(DATA Opens)

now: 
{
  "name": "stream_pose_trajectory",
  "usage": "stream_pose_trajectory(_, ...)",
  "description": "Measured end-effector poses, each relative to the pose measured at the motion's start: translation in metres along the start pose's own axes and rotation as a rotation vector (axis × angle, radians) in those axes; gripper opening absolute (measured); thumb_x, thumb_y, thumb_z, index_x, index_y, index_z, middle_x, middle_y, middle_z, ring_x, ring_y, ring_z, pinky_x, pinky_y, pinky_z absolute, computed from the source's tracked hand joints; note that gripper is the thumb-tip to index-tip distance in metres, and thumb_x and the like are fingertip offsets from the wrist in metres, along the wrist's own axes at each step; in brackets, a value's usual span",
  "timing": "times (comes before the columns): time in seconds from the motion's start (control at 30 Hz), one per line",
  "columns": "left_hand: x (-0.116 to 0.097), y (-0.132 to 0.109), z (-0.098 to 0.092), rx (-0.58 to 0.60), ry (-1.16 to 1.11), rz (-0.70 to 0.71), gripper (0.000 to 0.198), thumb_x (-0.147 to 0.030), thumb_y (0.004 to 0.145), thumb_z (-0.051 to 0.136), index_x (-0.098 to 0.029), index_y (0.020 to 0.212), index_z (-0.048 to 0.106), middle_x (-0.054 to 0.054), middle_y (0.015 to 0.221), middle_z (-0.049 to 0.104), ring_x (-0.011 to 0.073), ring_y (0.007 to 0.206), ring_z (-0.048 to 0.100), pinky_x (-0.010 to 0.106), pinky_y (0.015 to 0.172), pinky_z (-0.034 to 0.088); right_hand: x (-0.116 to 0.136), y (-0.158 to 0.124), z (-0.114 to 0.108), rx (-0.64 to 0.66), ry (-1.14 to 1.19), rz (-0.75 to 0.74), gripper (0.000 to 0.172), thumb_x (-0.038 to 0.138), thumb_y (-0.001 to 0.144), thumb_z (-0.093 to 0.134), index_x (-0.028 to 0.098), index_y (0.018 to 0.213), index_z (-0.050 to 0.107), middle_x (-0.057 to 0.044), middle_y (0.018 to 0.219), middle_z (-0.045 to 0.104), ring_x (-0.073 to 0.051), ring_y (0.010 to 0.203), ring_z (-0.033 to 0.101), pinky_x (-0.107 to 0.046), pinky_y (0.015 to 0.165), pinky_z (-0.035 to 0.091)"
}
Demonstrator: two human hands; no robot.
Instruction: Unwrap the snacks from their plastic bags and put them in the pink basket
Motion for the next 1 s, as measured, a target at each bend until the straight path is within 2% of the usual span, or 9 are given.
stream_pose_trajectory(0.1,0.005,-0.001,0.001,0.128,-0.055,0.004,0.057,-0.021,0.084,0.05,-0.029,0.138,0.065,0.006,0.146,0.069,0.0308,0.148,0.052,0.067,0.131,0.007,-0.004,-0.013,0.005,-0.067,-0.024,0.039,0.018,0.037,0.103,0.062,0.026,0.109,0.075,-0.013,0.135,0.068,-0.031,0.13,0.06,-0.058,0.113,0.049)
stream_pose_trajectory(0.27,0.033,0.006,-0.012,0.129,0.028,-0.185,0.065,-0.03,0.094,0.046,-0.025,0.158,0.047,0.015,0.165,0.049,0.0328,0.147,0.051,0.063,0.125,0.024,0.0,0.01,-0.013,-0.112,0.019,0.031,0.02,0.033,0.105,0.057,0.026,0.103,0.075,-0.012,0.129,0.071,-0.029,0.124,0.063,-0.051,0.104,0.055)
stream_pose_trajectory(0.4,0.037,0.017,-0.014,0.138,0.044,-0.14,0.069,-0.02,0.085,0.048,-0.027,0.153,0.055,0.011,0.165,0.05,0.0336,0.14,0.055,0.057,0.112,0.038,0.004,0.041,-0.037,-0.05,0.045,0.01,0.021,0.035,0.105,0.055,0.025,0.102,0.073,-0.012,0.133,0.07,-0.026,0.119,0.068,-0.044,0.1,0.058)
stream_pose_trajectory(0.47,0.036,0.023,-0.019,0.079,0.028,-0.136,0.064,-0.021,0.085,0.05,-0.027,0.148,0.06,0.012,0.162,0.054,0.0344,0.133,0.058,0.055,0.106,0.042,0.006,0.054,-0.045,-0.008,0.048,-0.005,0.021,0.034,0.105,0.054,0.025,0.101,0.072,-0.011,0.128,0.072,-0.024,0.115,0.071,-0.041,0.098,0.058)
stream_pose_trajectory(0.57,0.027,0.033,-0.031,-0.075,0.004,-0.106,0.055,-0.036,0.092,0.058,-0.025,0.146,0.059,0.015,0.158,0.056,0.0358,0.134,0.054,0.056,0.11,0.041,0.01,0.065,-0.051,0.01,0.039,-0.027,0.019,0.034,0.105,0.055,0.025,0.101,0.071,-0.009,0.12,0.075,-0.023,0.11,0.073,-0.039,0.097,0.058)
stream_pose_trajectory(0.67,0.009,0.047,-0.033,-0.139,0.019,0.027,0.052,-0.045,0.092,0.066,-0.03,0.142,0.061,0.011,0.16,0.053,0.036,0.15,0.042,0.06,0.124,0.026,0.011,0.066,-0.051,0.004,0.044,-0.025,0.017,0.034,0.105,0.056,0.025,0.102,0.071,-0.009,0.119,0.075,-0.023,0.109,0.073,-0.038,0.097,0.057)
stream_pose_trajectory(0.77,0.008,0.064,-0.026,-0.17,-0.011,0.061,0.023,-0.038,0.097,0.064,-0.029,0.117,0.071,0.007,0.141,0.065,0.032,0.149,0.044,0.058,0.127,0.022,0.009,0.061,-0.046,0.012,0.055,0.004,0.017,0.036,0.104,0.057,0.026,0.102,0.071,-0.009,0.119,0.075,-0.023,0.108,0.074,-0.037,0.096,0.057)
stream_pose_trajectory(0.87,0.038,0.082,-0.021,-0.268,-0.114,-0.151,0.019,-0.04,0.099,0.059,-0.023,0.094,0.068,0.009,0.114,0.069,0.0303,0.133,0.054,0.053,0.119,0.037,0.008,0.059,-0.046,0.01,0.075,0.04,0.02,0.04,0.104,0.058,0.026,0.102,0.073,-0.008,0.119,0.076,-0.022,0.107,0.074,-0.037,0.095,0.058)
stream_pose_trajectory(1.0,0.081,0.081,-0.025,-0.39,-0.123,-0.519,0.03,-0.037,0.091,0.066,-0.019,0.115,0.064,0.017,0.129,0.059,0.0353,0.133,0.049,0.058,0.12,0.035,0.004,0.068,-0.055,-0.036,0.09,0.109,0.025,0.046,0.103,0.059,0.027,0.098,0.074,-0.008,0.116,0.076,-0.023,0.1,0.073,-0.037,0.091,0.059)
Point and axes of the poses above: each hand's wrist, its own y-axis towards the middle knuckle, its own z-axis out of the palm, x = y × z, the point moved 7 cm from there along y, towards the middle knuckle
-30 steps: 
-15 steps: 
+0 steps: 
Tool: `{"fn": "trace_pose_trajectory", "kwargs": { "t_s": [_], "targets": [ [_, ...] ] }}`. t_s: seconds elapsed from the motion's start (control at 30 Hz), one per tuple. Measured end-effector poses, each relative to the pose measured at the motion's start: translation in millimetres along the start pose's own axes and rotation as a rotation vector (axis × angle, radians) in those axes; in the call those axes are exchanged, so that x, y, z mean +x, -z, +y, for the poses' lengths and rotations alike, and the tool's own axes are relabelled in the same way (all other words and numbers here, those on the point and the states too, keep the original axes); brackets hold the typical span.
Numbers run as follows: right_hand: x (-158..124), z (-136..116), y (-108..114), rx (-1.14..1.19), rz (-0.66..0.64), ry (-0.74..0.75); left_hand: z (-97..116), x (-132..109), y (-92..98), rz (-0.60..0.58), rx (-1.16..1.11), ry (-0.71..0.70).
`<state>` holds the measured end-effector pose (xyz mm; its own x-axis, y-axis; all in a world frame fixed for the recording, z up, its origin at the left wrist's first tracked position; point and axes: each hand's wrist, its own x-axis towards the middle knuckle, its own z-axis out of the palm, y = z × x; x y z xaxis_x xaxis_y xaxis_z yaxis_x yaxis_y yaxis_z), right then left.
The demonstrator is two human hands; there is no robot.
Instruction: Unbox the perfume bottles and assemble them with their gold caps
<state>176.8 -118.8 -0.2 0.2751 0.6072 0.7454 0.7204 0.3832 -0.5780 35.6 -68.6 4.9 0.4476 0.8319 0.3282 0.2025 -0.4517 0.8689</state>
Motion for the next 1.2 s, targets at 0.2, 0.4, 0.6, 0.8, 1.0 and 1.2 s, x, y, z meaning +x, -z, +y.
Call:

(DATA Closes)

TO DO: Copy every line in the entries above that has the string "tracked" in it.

ANSWER BOX:
  "description": "Measured end-effector poses, each relative to the pose measured at the motion's start: translation in metres along the start pose's own axes and rotation as a rotation vector (axis × angle, radians) in those axes; gripper opening absolute (measured); thumb_x, thumb_y, thumb_z, index_x, index_y, index_z, middle_x, middle_y, middle_z, ring_x, ring_y, ring_z, pinky_x, pinky_y, pinky_z absolute, computed from the source's tracked hand joints; note that gripper is the thumb-tip to index-tip distance in metres, and thumb_x and the like are fingertip offsets from the wrist in metres, along the wrist's own axes at each step; in brackets, a value's usual span",
`<state>` holds the measured end-effector pose (xyz mm; its own x-axis, y-axis; all in a world frame fixed for the recording, z up, its origin at the left wrist's first tracked position; point and axes: each hand's wrist, its own x-axis towards the middle knuckle, its own z-axis out of the palm, y = z × x; x y z xaxis_x xaxis_y xaxis_z yaxis_x yaxis_y yaxis_z), right then left.

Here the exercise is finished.